The biggest change in our grocery habits has been having to visit more than one supermarket to do your weekly shop. We got to a more local, Arabic supermarket to buy produce as it's much better and much cheaper. Then we go to a more western-style supermarket that stocks brand name products and pork. 

Milk and dairy are locally produced or produce in Saudi Arabia. Although we do buy Bega cheese and some soft French cheeses. Milk goes off quickly here too, so that is something that is purchased daily as well. Again, I think it's the lack of preservatives.

Cooking meals has meant a shift in the way I think. Using new products and ingredients, not being able to get things like really good sausages. So bangers and mash doesn't pop up too often, but instead we're using lots of zingy herbs (corriander, mint, fennel), limes and nuts (cashews and pistachios) which are expensive in Australia.

Skip is a good cook and comes up with new ways to use the big bunches of herbs we can get for a few cents, the golden Iranian sweet sultanas, the big bags of pistachios. 

I'm not as imaginative, but I have cooked up this meal a few times lately, Baby Mac's Asian Mince Chicken, and it makes the most of the fabulous herbs and limes we can get here. Try this out, it's so easy and so tasty. 

So, seven months in I find I'm comfortable negotiating the food aisles, which was a little daunting at first. 

Do you have your favourite product that you just couldn't live without? Can you recommend any recipes to me? 

Tuesday 19 March 2013

r-e-s-p-e-c-t

Last Thursday night, Skip and I were celebrating the week's end by sitting on our balcony and soaking up the balmy evening. What usually happens on a Thursday night in our house is we listen to music, chat about life in Dubai and how far we've come, what we like, what we don't.

Skip said to me: "I reckon every Australian should come here for a little a while."

Me: "What? Like national service or something?"
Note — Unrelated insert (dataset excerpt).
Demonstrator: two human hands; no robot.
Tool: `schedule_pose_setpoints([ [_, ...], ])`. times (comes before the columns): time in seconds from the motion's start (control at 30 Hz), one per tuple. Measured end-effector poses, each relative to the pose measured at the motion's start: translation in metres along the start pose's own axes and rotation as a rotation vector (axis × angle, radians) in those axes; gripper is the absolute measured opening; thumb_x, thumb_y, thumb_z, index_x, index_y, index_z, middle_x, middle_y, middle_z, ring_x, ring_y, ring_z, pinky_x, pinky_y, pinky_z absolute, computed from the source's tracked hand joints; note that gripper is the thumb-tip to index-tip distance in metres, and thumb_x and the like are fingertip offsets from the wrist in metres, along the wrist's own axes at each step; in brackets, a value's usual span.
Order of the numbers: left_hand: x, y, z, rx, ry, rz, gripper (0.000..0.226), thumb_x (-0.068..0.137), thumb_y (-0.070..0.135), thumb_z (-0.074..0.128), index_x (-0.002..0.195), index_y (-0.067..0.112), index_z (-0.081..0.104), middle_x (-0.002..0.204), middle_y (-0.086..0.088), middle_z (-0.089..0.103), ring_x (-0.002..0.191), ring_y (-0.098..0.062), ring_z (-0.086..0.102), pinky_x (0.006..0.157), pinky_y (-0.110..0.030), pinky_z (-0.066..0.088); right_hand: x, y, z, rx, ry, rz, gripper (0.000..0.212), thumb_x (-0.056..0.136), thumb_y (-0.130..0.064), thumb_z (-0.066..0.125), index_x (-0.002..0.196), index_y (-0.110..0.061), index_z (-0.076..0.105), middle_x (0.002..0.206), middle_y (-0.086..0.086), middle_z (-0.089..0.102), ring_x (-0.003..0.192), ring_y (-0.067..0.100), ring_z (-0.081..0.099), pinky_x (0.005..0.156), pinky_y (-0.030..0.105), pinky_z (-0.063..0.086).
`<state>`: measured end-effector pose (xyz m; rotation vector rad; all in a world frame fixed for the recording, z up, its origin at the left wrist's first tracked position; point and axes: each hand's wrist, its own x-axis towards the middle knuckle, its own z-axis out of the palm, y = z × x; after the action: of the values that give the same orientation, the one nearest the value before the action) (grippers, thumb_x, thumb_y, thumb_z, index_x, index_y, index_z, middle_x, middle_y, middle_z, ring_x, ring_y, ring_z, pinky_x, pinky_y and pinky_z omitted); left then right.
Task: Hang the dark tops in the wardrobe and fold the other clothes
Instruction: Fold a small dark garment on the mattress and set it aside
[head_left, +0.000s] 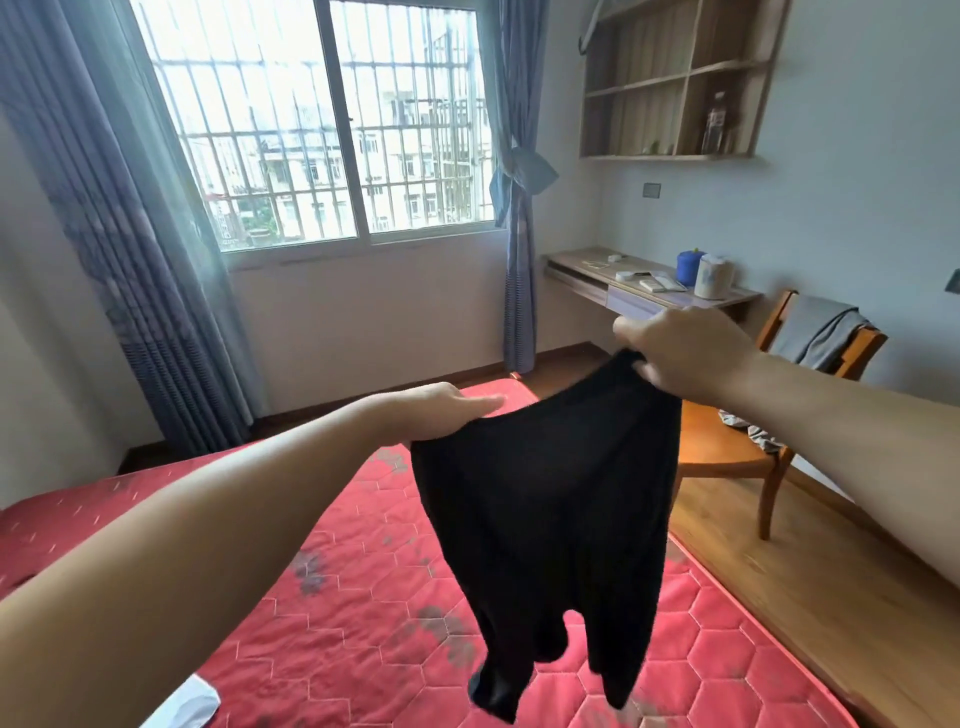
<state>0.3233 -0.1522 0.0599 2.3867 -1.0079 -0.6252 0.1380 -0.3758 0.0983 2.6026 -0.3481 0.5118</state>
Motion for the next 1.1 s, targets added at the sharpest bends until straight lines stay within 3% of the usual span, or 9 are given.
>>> schedule_pose_setpoints([
  [0.13, -0.003, 0.003, -0.010, 0.412, 0.029, 0.082, 0.044, 0.080, 0.061, 0.066, 0.072, 0.018, 0.064, 0.064, 0.008, 0.053, 0.065, -0.014, 0.052, 0.054, -0.024, 0.038, -0.010, 0.011, 0.009, -0.005, -0.065, 0.137, 0.014, 0.084, -0.010, 0.053, 0.093, -0.017, 0.045, 0.085, 0.009, 0.067, 0.077, 0.035, 0.065, 0.055, 0.032, 0.039],
  [0.2, -0.003, 0.010, -0.015, 0.326, 0.084, 0.090, 0.039, 0.079, 0.057, 0.069, 0.076, 0.019, 0.069, 0.065, 0.008, 0.056, 0.072, -0.016, 0.056, 0.054, -0.023, 0.040, -0.013, 0.012, 0.014, 0.003, -0.158, 0.215, 0.014, 0.084, -0.009, 0.051, 0.093, -0.018, 0.056, 0.091, 0.007, 0.067, 0.084, 0.033, 0.065, 0.060, 0.031, 0.039],
  [0.3, -0.003, 0.022, -0.019, -0.013, 0.141, -0.008, 0.065, 0.072, 0.078, 0.059, 0.071, 0.014, 0.067, 0.071, 0.001, 0.059, 0.072, -0.017, 0.058, 0.065, -0.027, 0.045, -0.016, 0.010, 0.016, 0.170, -0.172, 0.369, 0.008, 0.080, -0.018, 0.057, 0.079, -0.022, 0.064, 0.091, 0.006, 0.067, 0.084, 0.032, 0.061, 0.064, 0.029, 0.037],
  [0.43, -0.004, 0.021, -0.021, 0.106, 0.102, 0.012, 0.043, 0.079, 0.059, 0.069, 0.063, 0.019, 0.069, 0.064, 0.005, 0.057, 0.061, -0.011, 0.054, 0.051, -0.020, 0.040, -0.015, 0.005, 0.005, 0.572, -0.191, 0.657, 0.016, 0.077, -0.021, 0.059, 0.063, -0.023, 0.066, 0.081, 0.002, 0.068, 0.073, 0.024, 0.062, 0.057, 0.027, 0.047],
  [0.63, -0.009, 0.019, -0.026, 0.187, 0.048, 0.033, 0.030, 0.070, 0.055, 0.078, 0.063, 0.026, 0.072, 0.064, 0.009, 0.059, 0.062, -0.009, 0.053, 0.053, -0.020, 0.041, -0.007, -0.009, -0.009, 1.063, -0.231, 0.886, 0.014, 0.082, -0.019, 0.064, 0.079, -0.008, 0.071, 0.077, 0.011, 0.070, 0.066, 0.027, 0.069, 0.052, 0.032, 0.057],
  [0.73, -0.010, 0.012, -0.030, 0.164, 0.132, -0.017, 0.036, 0.071, 0.049, 0.079, 0.073, 0.014, 0.074, 0.063, 0.003, 0.055, 0.059, -0.014, 0.049, 0.049, -0.019, 0.038, -0.003, -0.007, -0.008, 0.959, -0.143, 0.816, 0.014, 0.080, -0.019, 0.065, 0.071, -0.012, 0.073, 0.076, 0.008, 0.069, 0.070, 0.025, 0.067, 0.054, 0.031, 0.057],
  [0.83, -0.014, -0.002, -0.042, 0.150, 0.170, -0.113, 0.021, 0.076, 0.019, 0.067, 0.084, 0.001, 0.071, 0.066, -0.005, 0.049, 0.057, -0.021, 0.043, 0.049, -0.019, 0.039, -0.007, 0.000, -0.006, 0.616, -0.132, 0.624, 0.015, 0.076, -0.016, 0.063, 0.063, -0.021, 0.067, 0.084, 0.005, 0.069, 0.080, 0.025, 0.063, 0.065, 0.029, 0.049],
  [1.0, -0.029, -0.020, -0.069, 0.224, 0.149, -0.202, 0.023, 0.081, 0.012, 0.055, 0.085, 0.023, 0.074, 0.086, 0.000, 0.069, 0.074, -0.015, 0.067, 0.053, -0.023, 0.054, -0.018, 0.006, 0.008, 0.364, -0.359, 0.347, 0.036, 0.078, 0.003, 0.050, 0.095, -0.023, 0.068, 0.106, 0.006, 0.063, 0.095, 0.028, 0.059, 0.078, 0.038, 0.054],
  [1.1, -0.039, -0.019, -0.074, 0.297, -0.023, -0.325, 0.028, 0.086, 0.012, 0.046, 0.101, 0.020, 0.069, 0.094, -0.003, 0.071, 0.074, -0.017, 0.074, 0.058, -0.028, 0.057, -0.021, 0.005, 0.015, 0.370, -0.513, 0.232, 0.043, 0.079, 0.007, 0.052, 0.099, -0.030, 0.062, 0.105, -0.001, 0.055, 0.092, 0.022, 0.058, 0.068, 0.031, 0.054],
])
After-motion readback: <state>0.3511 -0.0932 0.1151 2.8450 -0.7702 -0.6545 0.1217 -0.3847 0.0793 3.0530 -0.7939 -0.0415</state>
Skip: "Where else can you work and deal with so many cultures and nationalities, it opens your mind. Changes the way you think about the world."

In my experience of Dubai, I have had nothing but respect from everyone I've come across. Every person, every nationality, every situation has been so respectful. Actually, I lie, I do remember one incident involving a drunken expat which was far from respectful, but I'll carry on. I found in Australia, being treated disrespectfully, even on a small level, was part of life. So, being treated with the greatest of respect is something I've relished here.

I realise and I've also discovered that this probably has to do with the fact that I'm a white woman. It also helps that I always try to be as respectful as I can.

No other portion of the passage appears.